Da allora Nettuno ha viaggiato nello Zodiaco (nel 1900 si trovava in Gemelli), arrivando nel suo Segno di Governo, i Pesci, solo nel 2012. Sincronico che quello fosse l’anno in cui la Terra è uscita dal raggio di frequenza dissonante, dentro cui era imprigionata da 5000 anni. Per questo ora siamo in un caos apparente. Nettuno, la Grande Madre Compassionevole, ci sta guidando fuori dalla cecità spirituale, fuori dall’illusione, e ci aiuta a comprendere profondamente, a livello cellulare, che non esiste separazione. Questa è lo stato di coscienza a cui poter avere accesso ora, ed è necessario più che mai, proprio perché il mondo sta correndo all’interno di un flusso totalmente schizofrenico. Potrei definirlo una grande prova, a verificare quanto coesi e a nostra volta sincronici siamo diventati. Mentre tutto pare cadere a rotoli, riusciamo noi a respirare, a stare in serenità e a lasciare che sia?

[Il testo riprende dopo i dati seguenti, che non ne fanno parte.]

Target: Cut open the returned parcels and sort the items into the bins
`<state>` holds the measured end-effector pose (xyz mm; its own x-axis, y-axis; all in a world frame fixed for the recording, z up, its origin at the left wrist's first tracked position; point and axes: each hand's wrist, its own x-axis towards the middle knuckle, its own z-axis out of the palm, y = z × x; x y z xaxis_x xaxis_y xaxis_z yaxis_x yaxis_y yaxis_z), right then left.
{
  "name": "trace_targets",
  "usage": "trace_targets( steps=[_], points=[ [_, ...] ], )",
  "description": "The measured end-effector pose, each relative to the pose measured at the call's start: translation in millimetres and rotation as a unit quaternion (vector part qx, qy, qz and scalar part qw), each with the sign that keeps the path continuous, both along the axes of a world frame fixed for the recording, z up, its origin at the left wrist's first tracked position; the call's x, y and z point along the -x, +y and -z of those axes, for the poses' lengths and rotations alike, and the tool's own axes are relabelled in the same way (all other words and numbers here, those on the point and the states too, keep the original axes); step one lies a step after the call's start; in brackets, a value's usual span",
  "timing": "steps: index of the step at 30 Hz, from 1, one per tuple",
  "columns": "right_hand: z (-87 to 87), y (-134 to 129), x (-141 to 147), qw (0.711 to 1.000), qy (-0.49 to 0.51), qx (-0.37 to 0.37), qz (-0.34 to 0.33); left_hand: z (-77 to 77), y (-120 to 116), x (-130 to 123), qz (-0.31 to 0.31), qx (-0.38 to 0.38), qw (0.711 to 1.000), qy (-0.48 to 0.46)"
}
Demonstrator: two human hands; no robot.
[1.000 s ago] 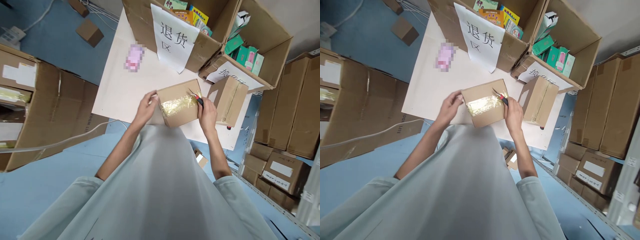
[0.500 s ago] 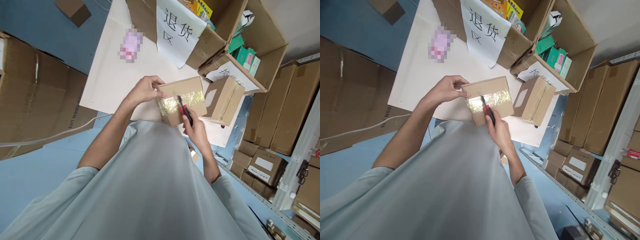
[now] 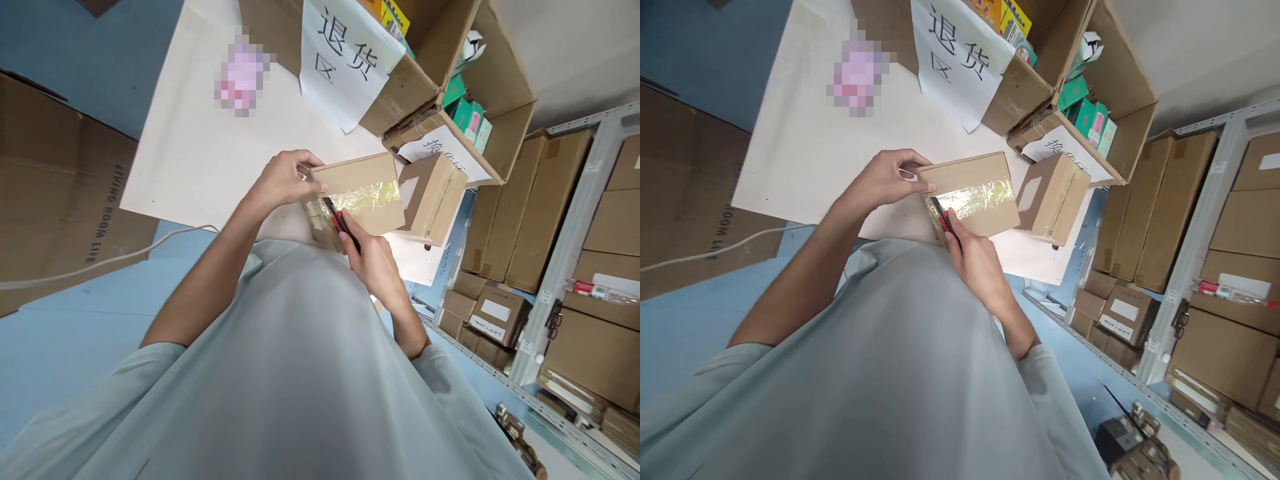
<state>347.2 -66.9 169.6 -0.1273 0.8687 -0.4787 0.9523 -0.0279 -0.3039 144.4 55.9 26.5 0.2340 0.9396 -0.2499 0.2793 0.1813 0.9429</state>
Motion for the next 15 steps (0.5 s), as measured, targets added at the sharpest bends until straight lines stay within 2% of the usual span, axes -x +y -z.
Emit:
trace_targets(
  steps=[8,15],
  points=[
    [-29.5,8.4,26.1,0.991,-0.112,0.050,-0.054,1.8,-4.4,-6.5,-0.009,-0.020,1.000,-0.005],
    [-29.7,16.6,36.5,0.988,-0.121,0.057,-0.075,5.9,-5.7,-7.6,-0.022,-0.023,0.999,-0.007]
  ],
)
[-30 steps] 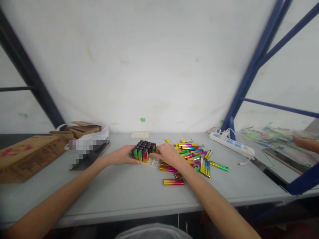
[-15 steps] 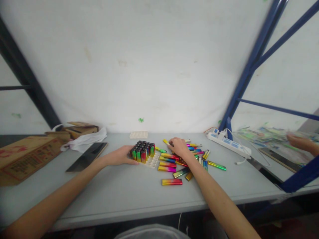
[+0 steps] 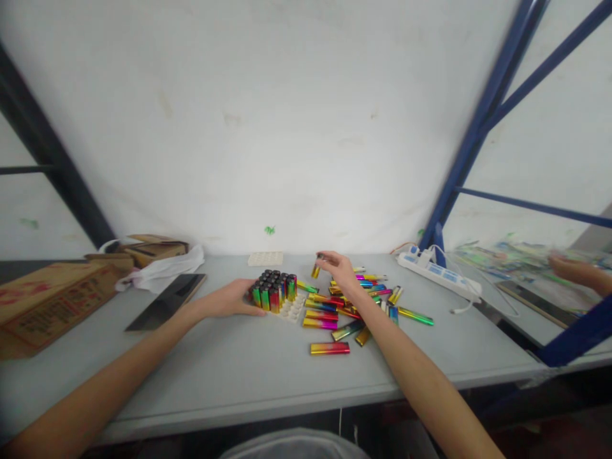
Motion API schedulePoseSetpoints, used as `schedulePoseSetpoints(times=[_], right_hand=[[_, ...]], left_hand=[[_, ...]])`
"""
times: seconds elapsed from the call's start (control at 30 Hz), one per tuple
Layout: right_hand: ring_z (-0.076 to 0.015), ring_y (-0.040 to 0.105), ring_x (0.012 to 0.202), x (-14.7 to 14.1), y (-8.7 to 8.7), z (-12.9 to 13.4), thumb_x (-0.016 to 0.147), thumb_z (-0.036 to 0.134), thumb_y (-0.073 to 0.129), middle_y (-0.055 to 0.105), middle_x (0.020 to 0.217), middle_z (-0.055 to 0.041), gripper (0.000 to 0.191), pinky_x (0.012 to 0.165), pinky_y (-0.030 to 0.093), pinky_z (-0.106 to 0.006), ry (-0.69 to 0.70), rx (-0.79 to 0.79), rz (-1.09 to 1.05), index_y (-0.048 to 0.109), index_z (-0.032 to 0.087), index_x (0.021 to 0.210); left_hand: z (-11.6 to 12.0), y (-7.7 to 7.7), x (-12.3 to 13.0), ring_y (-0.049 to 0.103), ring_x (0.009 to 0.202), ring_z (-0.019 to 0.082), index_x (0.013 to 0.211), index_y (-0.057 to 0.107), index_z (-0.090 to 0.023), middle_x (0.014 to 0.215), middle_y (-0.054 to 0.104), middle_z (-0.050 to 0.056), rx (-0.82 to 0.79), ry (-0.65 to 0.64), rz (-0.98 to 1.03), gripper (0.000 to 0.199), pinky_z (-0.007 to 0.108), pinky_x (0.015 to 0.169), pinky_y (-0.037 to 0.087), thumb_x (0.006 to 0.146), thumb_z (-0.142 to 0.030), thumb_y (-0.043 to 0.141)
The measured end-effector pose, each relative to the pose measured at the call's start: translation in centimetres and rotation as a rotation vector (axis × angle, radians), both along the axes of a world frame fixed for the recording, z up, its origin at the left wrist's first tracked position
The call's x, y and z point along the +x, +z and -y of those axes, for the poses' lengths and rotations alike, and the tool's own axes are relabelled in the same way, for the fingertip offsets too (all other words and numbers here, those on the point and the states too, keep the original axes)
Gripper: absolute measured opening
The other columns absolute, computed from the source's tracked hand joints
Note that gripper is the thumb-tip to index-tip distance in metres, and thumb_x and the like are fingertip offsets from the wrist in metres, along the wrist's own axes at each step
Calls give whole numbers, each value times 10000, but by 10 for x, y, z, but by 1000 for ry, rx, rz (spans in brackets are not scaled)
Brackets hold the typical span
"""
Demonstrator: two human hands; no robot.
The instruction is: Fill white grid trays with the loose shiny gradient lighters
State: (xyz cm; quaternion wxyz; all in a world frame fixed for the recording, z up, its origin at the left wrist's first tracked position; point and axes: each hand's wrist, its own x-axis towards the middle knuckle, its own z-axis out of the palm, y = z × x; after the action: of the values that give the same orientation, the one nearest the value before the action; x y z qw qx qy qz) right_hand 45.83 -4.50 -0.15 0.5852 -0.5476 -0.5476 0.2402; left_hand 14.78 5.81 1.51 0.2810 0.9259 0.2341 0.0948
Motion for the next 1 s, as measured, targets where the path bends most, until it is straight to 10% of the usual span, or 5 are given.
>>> schedulePoseSetpoints(times=[0.3, 0.57, 1.0], right_hand=[[-118, 471, 575, -32, 11, 14, 889, 689, 575, 511, 719, 69, 476, 605, 465, -267, 333, -96, -194, 490, 272, 1103], [-130, 392, 625, -52, 13, 22, 991, 633, 381, 383, 631, 39, 512, 595, 289, -269, -36, -31, 398, 402, 216, 694], [-116, 327, 567, -55, 6, 16, 854, 465, 424, 317, 573, 38, 367, 573, 213, -285, -187, -26, 424, 332, 223, 594]], left_hand=[[2, 2, 0, 697, 1014, 295, 1289, 646, -177, 1193, 757, 64, -37, -28, 14, 707, 339, 878, 544, 718, -556, 817], [0, 0, -1, 696, 1011, 295, 1274, 655, -181, 1205, 758, 64, -18, -39, 24, 680, 344, 880, 541, 726, -553, 806], [4, 4, 1, 700, 1015, 294, 1294, 648, -161, 1180, 761, 67, -37, -26, 16, 708, 336, 882, 540, 717, -534, 818]])
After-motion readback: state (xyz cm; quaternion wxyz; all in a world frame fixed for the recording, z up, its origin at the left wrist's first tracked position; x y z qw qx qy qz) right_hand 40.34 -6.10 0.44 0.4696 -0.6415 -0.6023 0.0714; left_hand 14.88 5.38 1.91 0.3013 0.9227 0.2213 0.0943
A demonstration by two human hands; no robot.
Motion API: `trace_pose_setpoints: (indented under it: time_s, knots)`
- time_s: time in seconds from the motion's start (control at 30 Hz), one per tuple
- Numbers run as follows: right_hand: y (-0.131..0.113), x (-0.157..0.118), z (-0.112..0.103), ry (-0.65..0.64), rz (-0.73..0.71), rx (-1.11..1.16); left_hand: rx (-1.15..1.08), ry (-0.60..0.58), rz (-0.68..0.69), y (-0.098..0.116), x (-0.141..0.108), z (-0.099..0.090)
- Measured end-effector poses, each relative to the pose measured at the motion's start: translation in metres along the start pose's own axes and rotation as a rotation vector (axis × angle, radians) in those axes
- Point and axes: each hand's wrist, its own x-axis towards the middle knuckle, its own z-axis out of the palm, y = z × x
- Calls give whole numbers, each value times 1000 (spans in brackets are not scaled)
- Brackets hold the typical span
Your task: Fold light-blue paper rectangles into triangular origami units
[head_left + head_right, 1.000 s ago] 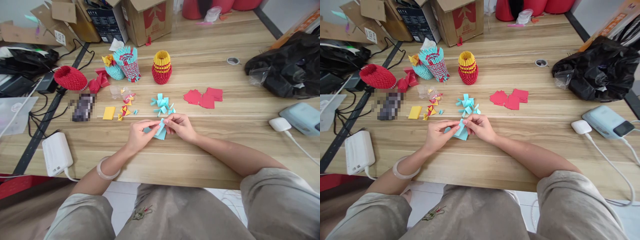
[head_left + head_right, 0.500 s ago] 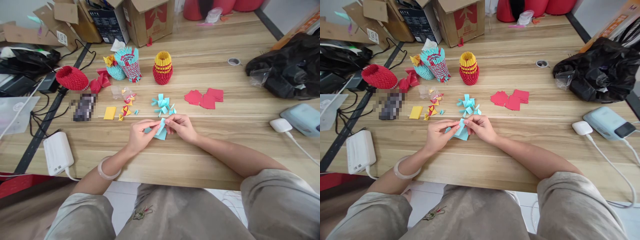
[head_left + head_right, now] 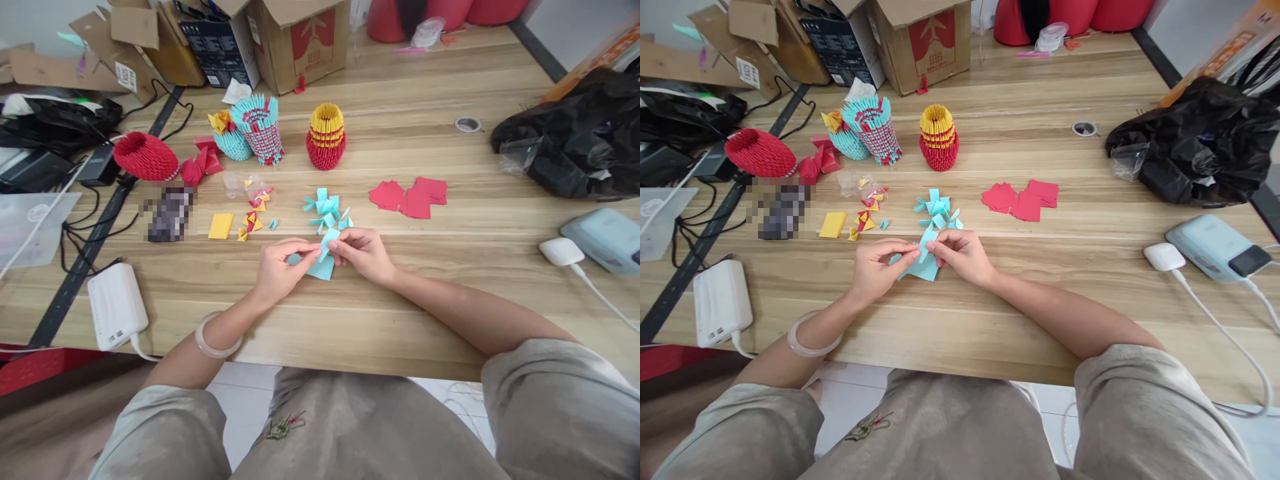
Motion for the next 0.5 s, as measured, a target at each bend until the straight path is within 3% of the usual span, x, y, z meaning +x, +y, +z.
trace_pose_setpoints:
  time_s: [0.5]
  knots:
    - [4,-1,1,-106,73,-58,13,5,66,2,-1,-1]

Dal 24 settembre al 02 ottobre la Grande Madre si congiunge con Lilith, che transita nei Pesci da maggio 2019 a fine gennaio 2020. Lilith è l’Ombra della Luna, per cui considero una sua congiunzione con un pianeta solo quando è precisa al grado, in questo caso 16° Pesci.

Lilith è tutt’altro che compassionevole; è la nera rabbiosità maturata a causa di un’enorme frustrazione, una violazione subita, una mancanza di amore totale e agghiacciante. Nulla di facile da vedere. Ogni umano nasconde questo lato, solitamente ben in profondità. Lì dove Lilith si trova nella mappa di nascita, la persona diventa cieca a qualunque tipo di bellezza che emana da quel settore della vita.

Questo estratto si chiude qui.